Sea stars are a keystone species in some communities, where they balance prey population structure and species diversity. In Kwilákm they help control mussel population, which can expand quickly and exclude other species.
Purple stars are predators that hunt mussels, barnacles, snails, limpets, and chitons. Mussels seem to be their prey of choice.
Once a purple star finds its prey, it grips its shell with its tube feet and pries it open. The star then pushes its stomach outward through the crack. Its digestive juices dissolve the prey’s tissues and the extruded stomach absorbs the liquified prey. Complete digestion can take 2 to 3 days.

Purple stars look as if they cannot move or do so with glacial slowness. In fact, the underside of the purple star is covered by hundreds of tiny tube feet that it uses to move and to capture prey.

The tube feet are an intriguing feature of sea stars and their kin. They are powered by an ingenious water-pressure mechanism called the water vascular system.

Each tube foot consists of an ampula located inside the sea star’s body and attached to a single tube foot. When the muscles surrounding an ampula contract, more water is forced into the tube foot, which lengthens. Bands of small muscles in the outer wall of the tube foot contract to point the lengthening tube foot in different directions. When the ampula muscles relax, they expand, drawing water out of the tube foot so that the tube foot shortens.
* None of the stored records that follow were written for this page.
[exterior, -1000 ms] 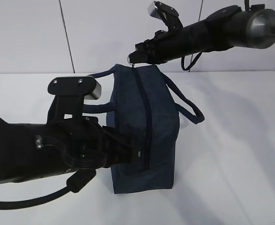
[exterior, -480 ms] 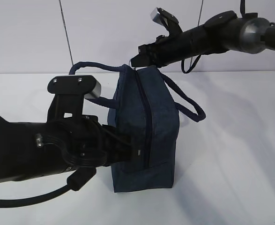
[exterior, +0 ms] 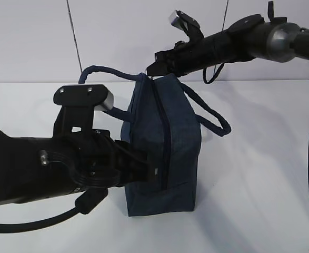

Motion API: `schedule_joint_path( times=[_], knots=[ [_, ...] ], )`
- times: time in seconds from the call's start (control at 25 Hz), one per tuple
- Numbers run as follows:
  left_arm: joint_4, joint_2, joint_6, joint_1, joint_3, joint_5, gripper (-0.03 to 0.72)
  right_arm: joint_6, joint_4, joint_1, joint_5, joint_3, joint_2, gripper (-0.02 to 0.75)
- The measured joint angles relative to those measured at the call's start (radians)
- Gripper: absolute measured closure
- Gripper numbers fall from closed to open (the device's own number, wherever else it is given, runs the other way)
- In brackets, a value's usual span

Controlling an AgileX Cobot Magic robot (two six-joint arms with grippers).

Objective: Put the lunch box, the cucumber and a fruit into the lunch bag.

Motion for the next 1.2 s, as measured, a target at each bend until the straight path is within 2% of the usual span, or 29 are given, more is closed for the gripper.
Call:
schedule_joint_path(
  times=[0.28, 0.68, 1.2],
  knots=[
    [0.0, 0.0, 0.0, 0.002, 0.0, 0.002, 0.686, 0.008, 0.002, -0.001, 0.013, -0.002, 0.018, 0.751],
    [0.0, 0.0, 0.0, 0.002, 0.0, -0.001, 0.686, 0.043, -0.114, -0.02, 0.09, -0.005, 0.018, 0.751],
    [0.0, 0.0, 0.0, 0.002, 0.0, -0.002, 0.687, 0.141, -0.164, -0.026, 0.228, -0.008, 0.018, 0.751]
  ],
)
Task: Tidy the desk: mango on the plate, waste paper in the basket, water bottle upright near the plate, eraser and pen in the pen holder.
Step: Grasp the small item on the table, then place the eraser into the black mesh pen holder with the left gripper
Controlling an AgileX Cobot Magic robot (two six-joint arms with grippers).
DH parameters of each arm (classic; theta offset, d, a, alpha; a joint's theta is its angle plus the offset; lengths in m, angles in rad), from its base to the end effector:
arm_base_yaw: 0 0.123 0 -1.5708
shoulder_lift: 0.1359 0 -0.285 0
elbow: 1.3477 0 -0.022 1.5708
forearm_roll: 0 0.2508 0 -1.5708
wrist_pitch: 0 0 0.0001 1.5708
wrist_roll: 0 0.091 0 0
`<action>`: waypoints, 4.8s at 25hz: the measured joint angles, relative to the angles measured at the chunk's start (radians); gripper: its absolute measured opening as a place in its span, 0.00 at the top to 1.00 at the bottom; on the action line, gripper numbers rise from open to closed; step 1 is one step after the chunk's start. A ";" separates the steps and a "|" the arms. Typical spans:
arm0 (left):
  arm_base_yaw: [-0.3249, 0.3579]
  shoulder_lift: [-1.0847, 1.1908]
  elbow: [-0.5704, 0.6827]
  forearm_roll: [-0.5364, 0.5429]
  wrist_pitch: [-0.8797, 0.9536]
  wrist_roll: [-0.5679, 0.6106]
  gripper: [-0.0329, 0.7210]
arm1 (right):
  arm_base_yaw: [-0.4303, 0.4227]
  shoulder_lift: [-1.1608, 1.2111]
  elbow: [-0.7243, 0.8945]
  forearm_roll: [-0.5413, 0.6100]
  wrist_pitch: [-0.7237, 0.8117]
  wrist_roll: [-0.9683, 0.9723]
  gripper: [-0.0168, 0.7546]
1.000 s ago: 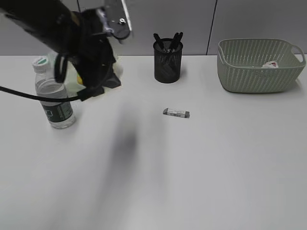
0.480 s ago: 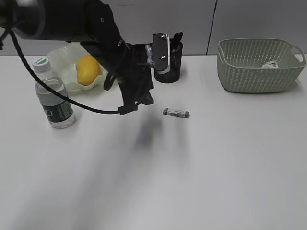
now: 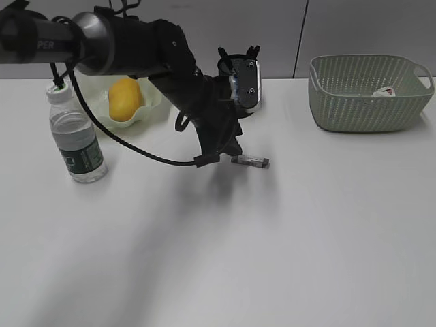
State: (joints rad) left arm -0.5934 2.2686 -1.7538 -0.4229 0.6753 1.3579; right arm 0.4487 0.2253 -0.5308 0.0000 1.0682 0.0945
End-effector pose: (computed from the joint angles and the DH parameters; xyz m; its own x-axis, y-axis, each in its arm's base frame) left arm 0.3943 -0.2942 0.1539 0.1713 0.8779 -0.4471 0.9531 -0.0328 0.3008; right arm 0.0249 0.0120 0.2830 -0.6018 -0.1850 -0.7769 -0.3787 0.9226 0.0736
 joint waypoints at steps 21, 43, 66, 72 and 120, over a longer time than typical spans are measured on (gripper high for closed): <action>-0.001 0.044 -0.010 -0.078 -0.097 0.096 0.60 | 0.000 0.000 0.000 0.000 0.000 0.009 0.37; -0.010 0.084 -0.011 -0.286 -0.111 0.328 0.43 | 0.000 0.000 0.001 0.000 -0.001 0.016 0.44; 0.058 0.131 -0.018 -0.302 0.003 0.285 0.55 | 0.000 0.000 0.001 0.000 -0.004 0.016 0.46; 0.058 0.154 -0.039 -0.347 0.037 0.264 0.60 | 0.000 0.000 0.001 0.000 -0.004 0.016 0.46; 0.285 0.148 -0.411 -0.764 0.054 0.014 0.77 | 0.000 0.000 0.001 0.000 -0.013 0.020 0.50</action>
State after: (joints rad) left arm -0.3082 2.4169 -2.1653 -1.1864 0.7290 1.3720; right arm 0.4487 0.2253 -0.5294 0.0000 1.0557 0.1147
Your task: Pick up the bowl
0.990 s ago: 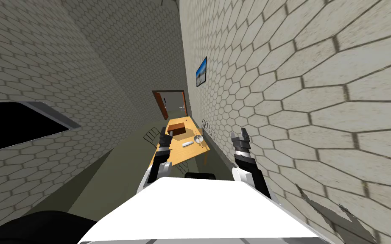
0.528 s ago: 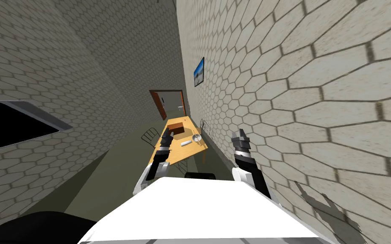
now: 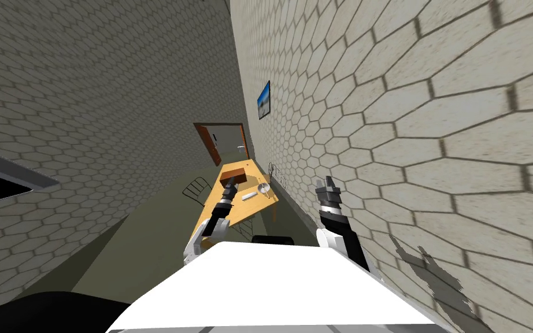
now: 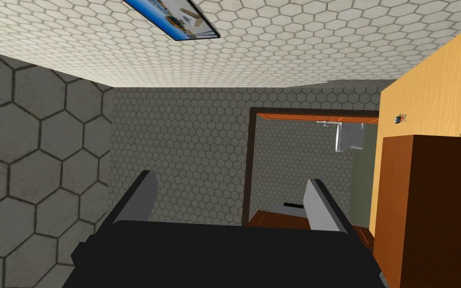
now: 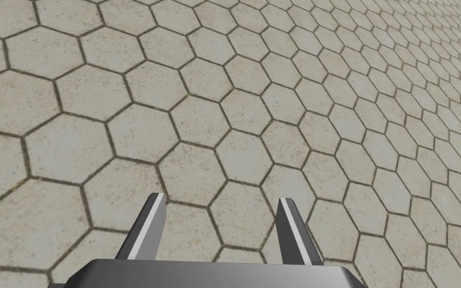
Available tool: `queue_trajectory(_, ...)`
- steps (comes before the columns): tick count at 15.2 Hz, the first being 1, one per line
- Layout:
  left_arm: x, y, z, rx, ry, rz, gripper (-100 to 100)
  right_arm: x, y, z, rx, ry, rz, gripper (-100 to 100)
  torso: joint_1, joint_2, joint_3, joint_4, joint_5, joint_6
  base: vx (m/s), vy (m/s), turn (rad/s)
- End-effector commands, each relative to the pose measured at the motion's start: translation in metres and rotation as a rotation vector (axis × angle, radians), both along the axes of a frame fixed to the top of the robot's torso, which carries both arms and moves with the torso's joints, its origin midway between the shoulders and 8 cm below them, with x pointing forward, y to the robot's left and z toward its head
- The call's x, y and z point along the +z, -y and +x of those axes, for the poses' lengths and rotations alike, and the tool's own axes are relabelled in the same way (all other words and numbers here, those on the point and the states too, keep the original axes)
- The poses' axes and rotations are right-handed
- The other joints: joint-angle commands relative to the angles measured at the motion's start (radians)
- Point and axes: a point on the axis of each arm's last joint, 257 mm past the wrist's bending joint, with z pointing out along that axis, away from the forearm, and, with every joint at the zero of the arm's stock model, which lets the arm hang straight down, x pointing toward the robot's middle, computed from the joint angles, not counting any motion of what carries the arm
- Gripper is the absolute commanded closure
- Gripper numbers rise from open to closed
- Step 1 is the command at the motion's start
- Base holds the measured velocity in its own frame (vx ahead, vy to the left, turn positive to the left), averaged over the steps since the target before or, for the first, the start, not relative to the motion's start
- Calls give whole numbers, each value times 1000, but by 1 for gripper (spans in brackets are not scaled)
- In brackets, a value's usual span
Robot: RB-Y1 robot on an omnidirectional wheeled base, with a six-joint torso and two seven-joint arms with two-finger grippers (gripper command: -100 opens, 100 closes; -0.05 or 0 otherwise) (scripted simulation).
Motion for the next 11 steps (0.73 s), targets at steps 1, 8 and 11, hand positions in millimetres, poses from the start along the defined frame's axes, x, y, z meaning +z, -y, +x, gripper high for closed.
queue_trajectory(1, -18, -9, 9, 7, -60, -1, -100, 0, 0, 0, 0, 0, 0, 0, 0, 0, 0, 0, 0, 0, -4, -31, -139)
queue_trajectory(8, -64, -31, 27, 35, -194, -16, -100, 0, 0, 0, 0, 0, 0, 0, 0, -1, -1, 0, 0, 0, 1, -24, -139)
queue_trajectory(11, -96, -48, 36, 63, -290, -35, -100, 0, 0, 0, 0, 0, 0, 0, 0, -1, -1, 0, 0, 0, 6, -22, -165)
Each tube foot is tipped with a disc that secretes a sticky substance used to attach to rocks or prey. When the sea star wishes to release its hold, the disc secretes a second chemical that breaks the bond of its glue.
Any one tube foot on a sea star can act independantly in responding to smell, touch, or light, but coupled together, many tube feet can synchronize their motion to produce a bouncing motion—their version of running. Researchers are still working out exactly how a sea star accomplishes this synchronization, given it has no brain and a completely decentralized nervous system.
Purple stars are known to live up to 20 years in the wild. During this time they must evade marauding gulls, their only known predators, who hunt them down for food at low tide.
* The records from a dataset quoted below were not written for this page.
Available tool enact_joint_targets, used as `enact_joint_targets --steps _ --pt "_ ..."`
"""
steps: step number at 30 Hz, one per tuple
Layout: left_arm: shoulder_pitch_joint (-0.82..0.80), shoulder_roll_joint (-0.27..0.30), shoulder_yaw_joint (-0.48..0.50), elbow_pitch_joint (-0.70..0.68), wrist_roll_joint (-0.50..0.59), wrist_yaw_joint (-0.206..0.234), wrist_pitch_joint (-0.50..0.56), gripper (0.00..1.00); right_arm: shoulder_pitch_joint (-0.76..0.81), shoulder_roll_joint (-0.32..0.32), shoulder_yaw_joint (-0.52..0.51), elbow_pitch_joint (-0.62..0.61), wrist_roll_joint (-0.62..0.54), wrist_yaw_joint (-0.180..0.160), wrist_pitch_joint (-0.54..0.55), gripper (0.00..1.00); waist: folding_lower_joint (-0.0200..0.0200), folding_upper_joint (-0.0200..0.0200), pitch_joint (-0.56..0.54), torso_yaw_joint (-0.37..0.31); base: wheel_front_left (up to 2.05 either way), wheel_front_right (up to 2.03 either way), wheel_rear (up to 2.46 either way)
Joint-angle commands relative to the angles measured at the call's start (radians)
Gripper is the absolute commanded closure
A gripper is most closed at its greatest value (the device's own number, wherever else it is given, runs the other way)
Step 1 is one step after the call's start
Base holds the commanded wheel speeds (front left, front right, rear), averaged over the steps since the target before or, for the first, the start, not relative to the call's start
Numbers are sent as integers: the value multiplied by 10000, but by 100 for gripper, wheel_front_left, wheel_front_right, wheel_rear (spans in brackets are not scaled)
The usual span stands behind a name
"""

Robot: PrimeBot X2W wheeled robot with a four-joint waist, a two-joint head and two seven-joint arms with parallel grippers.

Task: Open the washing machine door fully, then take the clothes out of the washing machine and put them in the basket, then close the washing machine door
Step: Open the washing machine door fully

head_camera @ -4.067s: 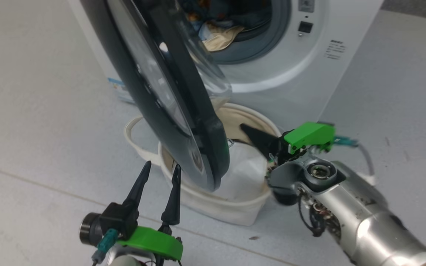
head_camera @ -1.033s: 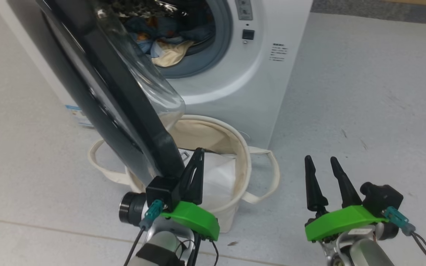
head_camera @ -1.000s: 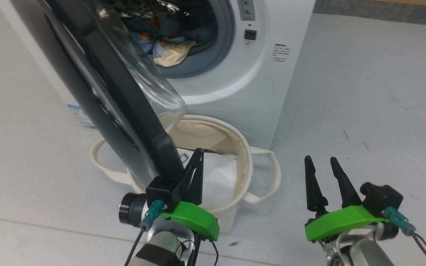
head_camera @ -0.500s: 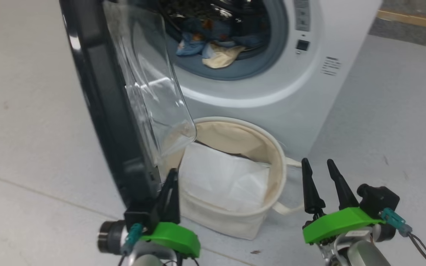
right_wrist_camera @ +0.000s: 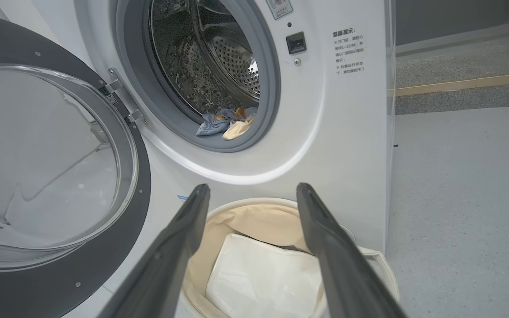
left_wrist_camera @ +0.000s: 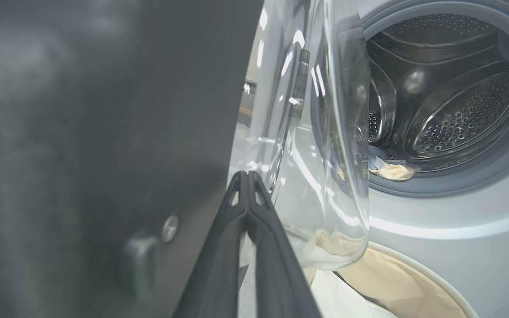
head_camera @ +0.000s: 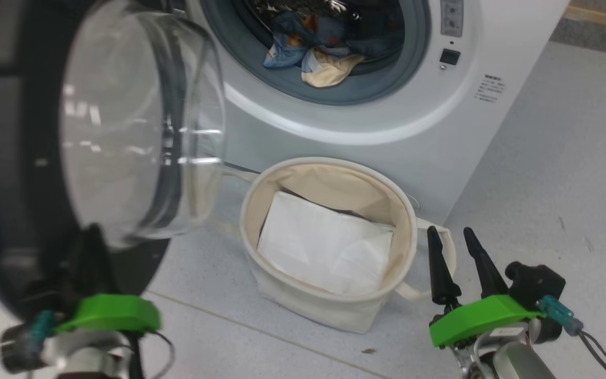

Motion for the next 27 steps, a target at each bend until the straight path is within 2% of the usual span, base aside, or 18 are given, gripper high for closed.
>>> enact_joint_targets --steps 1,9,15,22,27 --pt "-346 453 776 -360 -72 468 -121 100 -418 64 168 -265 -97 4 -122 0 0 -1 116 -108 0 0 0" --pt "-371 1000 2625 -300 -389 388 -124 100 -624 64 -30 -231 -431 4 -122 0 0 -1 724 -451 0 0 0" --pt "-645 1014 3863 31 -498 101 -125 100 -797 23 -198 -322 -650 4 -122 0 0 -1 1218 -647 0 0 0" --pt "-1044 887 5461 585 -308 -651 -125 100 -967 -113 -173 -439 -688 4 -122 0 0 -1 1675 -828 0 0 0" --pt "-1179 523 5883 906 255 -1222 -125 100 -1007 -142 -198 -458 -652 4 -122 0 0 -1 1688 -885 0 0 0"
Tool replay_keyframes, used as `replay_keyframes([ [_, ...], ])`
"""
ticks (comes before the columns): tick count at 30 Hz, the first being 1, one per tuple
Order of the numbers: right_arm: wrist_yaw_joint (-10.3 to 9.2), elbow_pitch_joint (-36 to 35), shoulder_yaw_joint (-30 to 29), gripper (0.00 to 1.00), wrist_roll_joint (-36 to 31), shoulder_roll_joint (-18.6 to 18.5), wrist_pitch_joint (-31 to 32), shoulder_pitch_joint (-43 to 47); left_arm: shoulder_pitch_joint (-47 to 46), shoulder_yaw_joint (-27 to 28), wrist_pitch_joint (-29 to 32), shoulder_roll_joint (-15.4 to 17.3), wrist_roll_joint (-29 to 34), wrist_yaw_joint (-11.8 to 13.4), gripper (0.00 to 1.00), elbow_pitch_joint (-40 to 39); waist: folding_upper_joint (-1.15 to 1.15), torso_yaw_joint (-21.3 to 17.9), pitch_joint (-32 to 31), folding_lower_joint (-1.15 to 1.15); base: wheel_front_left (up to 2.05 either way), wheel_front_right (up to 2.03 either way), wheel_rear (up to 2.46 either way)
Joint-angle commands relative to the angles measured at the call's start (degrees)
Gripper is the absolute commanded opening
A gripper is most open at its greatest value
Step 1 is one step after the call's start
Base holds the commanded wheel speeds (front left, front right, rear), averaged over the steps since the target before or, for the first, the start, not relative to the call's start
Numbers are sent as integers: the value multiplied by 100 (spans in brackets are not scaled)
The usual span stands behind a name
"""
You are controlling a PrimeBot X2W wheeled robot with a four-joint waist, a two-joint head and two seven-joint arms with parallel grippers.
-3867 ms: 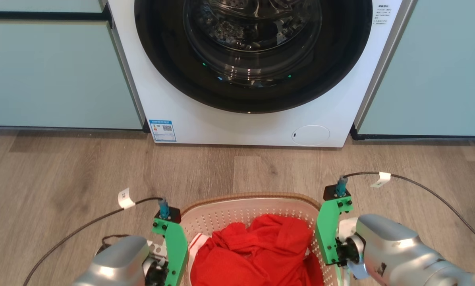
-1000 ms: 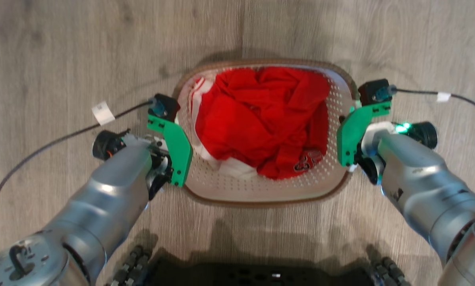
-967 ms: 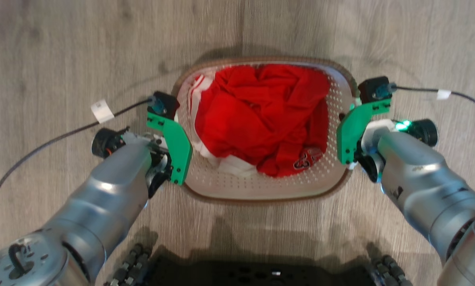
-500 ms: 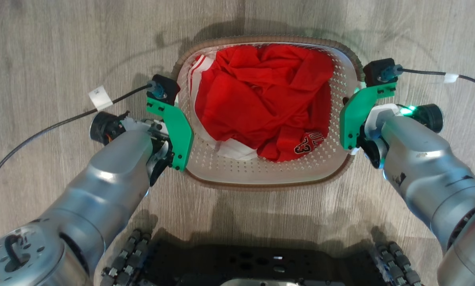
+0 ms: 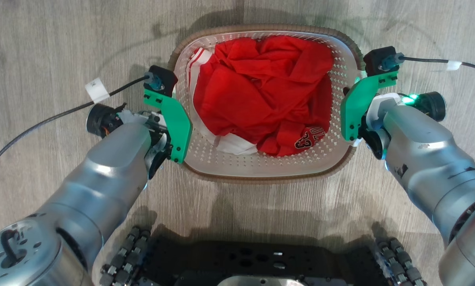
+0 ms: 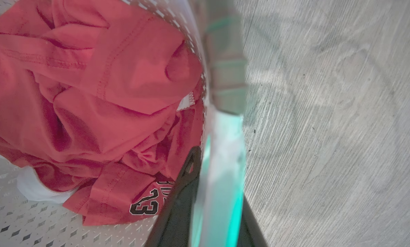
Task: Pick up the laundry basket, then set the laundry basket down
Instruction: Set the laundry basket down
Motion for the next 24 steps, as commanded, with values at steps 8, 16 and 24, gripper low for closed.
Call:
replay_keyframes([
  [8, 41, -104, 32, 100, -157, 211, -59, 266, -96, 14, -148, -211, -35, 312, 100, -260, 0, 37, -1, 1, 0, 0, 0],
  [16, 41, -102, -117, 100, -273, 110, 33, 367, -5, 12, -174, -211, -5, 490, 100, -168, 0, 53, -157, 1, 0, 0, 0],
  [24, 41, -102, -384, 100, -429, 30, 237, 503, 58, 11, -156, -211, 21, 528, 100, -197, 0, 64, -287, 1, 0, 0, 0],
])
Because gulls cannot chew or dismember sea stars, they are limited to eating only small specimens of a radius of six cm or less.
Purple sea stars can breed at the age of five, and they spawn during the summer. The sexes are separate, even though indistinguishable externally. A large female can produce 40 million tiny eggs, which are fertilized by sperm released by males. The tiny larvae float around in the plankton for several months before they settle to the sea floor and become adult sea stars.
Sea Star Wasting Disease
From 2013 to 2015 many Bowen Islanders noticed a sudden decrease in the number of sea stars, including purple stars along the intertidal shores of Kwilákm. Many of the stars were damaged, with missing arms and ugly wounds.
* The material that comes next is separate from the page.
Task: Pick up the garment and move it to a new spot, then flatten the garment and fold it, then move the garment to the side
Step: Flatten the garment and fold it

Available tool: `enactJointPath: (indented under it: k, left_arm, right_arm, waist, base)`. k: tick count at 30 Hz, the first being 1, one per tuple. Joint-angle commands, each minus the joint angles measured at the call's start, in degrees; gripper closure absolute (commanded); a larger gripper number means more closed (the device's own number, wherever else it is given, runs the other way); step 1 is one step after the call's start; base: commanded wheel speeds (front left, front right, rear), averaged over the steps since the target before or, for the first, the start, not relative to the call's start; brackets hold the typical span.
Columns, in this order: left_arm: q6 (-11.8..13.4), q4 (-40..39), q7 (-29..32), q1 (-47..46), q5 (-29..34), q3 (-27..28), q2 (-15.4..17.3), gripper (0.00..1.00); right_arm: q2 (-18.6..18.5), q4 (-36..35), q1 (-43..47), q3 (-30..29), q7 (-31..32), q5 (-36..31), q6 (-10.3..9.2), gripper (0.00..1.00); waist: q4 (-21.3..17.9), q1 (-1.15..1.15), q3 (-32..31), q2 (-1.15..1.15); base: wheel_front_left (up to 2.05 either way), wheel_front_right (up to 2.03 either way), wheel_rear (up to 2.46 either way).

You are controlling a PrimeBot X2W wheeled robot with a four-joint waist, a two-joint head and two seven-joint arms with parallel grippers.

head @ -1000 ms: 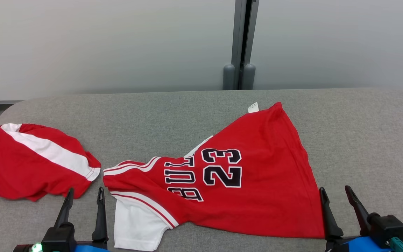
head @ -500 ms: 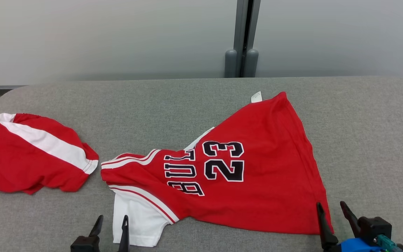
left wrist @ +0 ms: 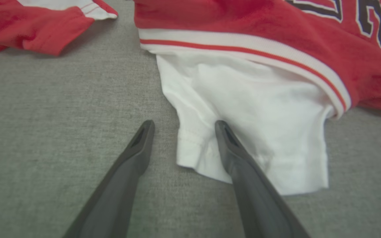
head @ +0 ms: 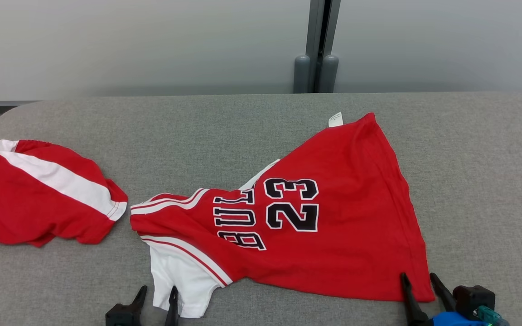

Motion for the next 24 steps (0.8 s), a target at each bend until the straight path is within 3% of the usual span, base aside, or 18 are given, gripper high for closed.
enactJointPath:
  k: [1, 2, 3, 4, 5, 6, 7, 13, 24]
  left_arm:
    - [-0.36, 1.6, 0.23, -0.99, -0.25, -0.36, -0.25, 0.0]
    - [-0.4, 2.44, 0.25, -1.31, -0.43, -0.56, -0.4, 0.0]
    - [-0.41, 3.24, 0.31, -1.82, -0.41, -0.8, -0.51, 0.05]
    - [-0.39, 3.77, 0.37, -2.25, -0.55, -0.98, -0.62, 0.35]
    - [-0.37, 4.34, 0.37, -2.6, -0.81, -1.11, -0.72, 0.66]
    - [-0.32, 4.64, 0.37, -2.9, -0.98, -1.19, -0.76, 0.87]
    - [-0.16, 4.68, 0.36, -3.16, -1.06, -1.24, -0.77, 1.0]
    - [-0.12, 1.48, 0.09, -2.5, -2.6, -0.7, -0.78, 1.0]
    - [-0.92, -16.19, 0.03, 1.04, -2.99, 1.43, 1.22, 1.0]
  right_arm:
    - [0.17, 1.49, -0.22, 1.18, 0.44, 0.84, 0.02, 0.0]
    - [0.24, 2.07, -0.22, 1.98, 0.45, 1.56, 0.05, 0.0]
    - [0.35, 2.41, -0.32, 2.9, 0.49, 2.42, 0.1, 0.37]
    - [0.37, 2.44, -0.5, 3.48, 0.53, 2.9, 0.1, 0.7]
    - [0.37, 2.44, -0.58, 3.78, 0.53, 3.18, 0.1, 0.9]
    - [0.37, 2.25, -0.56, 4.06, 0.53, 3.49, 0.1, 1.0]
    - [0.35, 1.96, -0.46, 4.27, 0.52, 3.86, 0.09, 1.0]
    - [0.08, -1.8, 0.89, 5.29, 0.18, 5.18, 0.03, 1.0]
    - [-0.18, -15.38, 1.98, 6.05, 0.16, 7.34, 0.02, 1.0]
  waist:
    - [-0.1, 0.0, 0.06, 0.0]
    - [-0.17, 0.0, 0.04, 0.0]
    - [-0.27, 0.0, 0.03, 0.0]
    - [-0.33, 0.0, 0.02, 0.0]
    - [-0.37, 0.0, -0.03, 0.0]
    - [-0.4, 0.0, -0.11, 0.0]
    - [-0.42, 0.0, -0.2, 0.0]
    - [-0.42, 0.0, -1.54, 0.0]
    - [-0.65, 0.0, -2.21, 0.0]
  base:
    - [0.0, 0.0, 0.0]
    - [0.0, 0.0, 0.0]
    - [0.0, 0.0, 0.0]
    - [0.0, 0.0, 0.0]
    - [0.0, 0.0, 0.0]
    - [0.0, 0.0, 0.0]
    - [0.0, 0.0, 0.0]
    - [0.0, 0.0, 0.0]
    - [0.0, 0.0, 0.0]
Many scientists believe that sea star wasting disease is caused by the “Sea star associated densovirus.” A sea star wasting disease epidemic swept the Pacific west coast in 2013 to 2015. A large proportion of the purple stars found along the coast died. The incidence of wasting was higher in tide pools than on exposed rock surfaces. The major die- off was followed by an unusual increase (up to 300x) in recruitment by young seastars. As a result of this recovery, today the population of purple sea stars on Bowen shores is similar to that before the onset of the wasting disease.